• EXERCISE:
In the data that follows, find the line with "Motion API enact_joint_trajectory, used"; transcribe it, every later line up to the one with "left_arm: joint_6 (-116", and that line as well, exactly and with no others.
● ● ● ● ● ● ●
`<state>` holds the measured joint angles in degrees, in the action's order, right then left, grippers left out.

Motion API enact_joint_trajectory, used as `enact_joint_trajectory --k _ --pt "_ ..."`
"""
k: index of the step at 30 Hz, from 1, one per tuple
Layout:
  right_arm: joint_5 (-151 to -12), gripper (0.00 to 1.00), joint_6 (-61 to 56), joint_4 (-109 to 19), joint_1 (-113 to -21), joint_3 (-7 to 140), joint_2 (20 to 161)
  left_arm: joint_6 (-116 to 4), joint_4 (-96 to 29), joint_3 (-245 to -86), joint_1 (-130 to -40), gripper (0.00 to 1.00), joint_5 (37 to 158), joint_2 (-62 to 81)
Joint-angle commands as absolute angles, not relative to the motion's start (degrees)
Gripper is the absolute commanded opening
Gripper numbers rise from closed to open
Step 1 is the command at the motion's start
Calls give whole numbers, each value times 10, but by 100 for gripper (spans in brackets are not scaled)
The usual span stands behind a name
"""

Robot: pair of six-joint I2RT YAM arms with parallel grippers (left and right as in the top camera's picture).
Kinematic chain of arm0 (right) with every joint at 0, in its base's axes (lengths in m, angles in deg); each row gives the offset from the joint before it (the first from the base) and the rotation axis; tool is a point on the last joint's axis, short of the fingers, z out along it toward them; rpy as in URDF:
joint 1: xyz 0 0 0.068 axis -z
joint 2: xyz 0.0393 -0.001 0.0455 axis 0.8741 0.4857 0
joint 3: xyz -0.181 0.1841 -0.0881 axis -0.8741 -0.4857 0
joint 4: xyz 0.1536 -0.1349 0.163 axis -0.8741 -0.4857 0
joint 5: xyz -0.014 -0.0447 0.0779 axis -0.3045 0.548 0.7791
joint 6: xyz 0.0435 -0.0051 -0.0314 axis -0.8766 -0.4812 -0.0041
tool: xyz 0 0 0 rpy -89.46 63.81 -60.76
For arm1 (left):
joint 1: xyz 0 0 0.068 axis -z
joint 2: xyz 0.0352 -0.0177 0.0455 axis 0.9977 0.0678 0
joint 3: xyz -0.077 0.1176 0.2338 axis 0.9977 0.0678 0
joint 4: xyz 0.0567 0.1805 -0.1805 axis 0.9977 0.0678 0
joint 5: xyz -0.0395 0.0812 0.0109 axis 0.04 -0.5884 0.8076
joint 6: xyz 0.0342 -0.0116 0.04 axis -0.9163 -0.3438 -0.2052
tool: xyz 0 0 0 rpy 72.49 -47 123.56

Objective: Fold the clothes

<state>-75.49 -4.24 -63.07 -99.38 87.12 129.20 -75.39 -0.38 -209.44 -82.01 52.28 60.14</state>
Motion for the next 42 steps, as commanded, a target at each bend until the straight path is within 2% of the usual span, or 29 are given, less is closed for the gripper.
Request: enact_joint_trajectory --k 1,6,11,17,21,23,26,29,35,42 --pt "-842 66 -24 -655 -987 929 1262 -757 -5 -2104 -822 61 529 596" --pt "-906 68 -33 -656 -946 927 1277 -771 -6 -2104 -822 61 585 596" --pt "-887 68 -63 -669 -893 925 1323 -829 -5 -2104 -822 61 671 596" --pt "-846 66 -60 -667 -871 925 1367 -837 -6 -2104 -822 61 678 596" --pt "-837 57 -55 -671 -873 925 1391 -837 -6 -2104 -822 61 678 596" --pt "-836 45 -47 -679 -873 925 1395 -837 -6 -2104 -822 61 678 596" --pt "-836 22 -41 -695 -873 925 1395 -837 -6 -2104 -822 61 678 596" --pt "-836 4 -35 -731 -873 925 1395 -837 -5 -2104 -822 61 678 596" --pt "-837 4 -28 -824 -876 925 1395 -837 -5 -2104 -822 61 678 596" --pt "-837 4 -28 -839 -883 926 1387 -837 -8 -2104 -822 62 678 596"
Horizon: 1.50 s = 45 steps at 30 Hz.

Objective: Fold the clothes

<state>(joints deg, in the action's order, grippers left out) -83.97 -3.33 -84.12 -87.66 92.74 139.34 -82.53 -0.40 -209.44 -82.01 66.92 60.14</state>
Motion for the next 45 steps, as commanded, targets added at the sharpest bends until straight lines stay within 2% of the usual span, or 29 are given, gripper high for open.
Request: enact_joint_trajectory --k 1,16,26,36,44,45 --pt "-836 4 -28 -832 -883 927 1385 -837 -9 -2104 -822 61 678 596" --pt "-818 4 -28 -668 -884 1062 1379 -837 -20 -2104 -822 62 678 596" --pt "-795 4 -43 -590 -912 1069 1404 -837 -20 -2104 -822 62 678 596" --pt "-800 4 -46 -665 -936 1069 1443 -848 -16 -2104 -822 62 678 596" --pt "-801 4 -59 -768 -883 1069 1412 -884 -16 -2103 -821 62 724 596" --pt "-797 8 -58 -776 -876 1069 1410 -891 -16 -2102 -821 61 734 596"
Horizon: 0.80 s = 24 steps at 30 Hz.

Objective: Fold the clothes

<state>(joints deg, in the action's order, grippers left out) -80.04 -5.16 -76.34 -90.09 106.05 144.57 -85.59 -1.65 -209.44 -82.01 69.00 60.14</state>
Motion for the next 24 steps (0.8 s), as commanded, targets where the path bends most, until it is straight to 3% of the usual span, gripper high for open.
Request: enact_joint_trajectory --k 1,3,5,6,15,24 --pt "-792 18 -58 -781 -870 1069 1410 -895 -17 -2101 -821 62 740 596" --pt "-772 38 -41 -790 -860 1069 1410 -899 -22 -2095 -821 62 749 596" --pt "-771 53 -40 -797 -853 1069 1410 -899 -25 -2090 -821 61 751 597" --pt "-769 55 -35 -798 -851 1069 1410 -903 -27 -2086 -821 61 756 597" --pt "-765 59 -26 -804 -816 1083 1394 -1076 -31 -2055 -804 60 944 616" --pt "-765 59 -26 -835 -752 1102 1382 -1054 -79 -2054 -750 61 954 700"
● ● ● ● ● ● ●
• EXPECTED ANSWER:
Motion API enact_joint_trajectory, used as `enact_joint_trajectory --k _ --pt "_ ..."`
"""
k: index of the step at 30 Hz, from 1, one per tuple
Layout:
  right_arm: joint_5 (-151 to -12), gripper (0.00 to 1.00), joint_6 (-61 to 56), joint_4 (-109 to 19), joint_1 (-113 to -21), joint_3 (-7 to 140), joint_2 (20 to 161)
  left_arm: joint_6 (-116 to 4), joint_4 (-96 to 29), joint_3 (-245 to -86), joint_1 (-130 to -40), gripper (0.00 to 1.00), joint_5 (37 to 158), joint_2 (-62 to 81)

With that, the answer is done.